Like most malware these days, BayRob appears to be primarily distributed in the form of a phishing email carrying eBay Motors branding. The Trojan is attached in the form of an image, which presents itself to the user as the image of a vehicle.
When the user clicks on the image, BayRob installs a web server, does a location search on the user's IP address, then launches the user's web browser and starts serving up fake pages designed to appear as if they are coming from eBay or CarFax or similar services.
According to Symantec, quoted by the Register, the web server is in constant communication with a "fleet of control servers" designed to mimic the auction site and constantly update the pages.
Consider for a moment what is happening here, from the end user's perspective. The end user's aim is to get a great car for a great price, from a trusted brand (eBay). The criminal's aim is to take money from the consumer without providing goods.
The criminal accomplishes this by using the trusted brand in combination with a reverse IP address lookup to place the cars in the fake ads just a little bit too far away from the user's home address. In this carefully-calibrated scam, the criminal has everything they need to control the user's action - control of price, control of the desktop, control of the transaction mechanism.
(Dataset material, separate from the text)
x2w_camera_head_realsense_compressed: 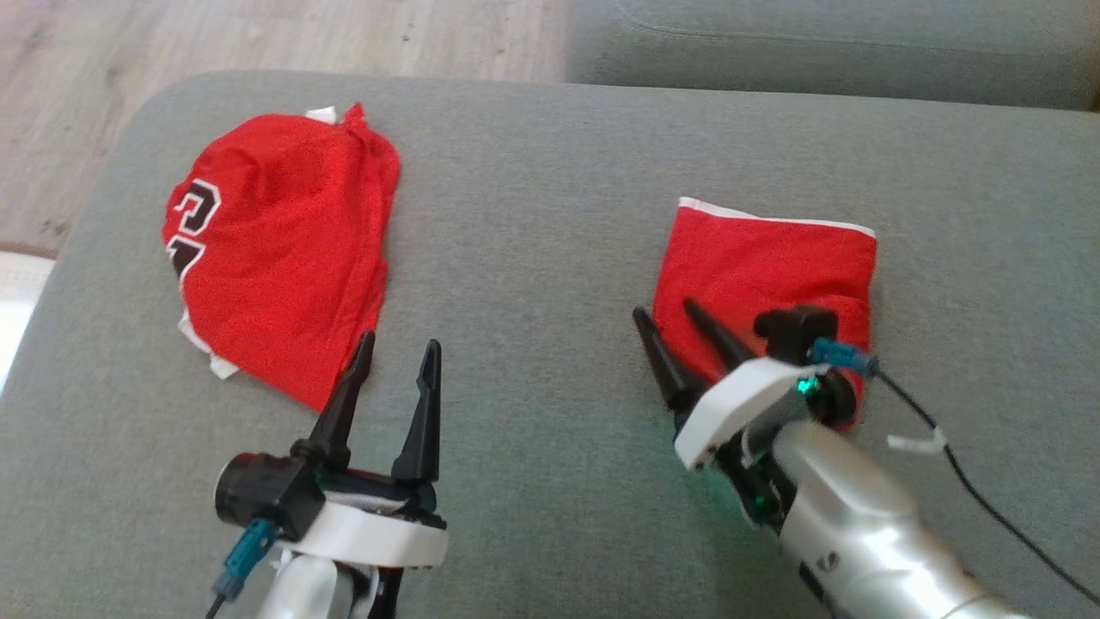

The sad part of this (or happy part, depending on how you look at it) is that there are solutions out there that can mitigate this eBay scam and remove the problem entirely.
Our technology, Authentium VERO, completely prevents these scams from occurring, by ensuring eBay pages are identified as coming from actual eBay web servers (not faked local web servers), and disallowing all other (fake) pages access to the user's web browsing environment.
For an example of how bad this might get, check out this story about how one potential buyer of a Jeep Cherokee lost $8,600 - and was unable to be compensated for her loss, because, according to eBay customer service, "the fraud happened outside of eBay."
Note: Symantec reports that one victim was recently almost scammed out of $10,000 but managed to track the money to its final destination - a Western Union outlet in Greece - and halt the payment.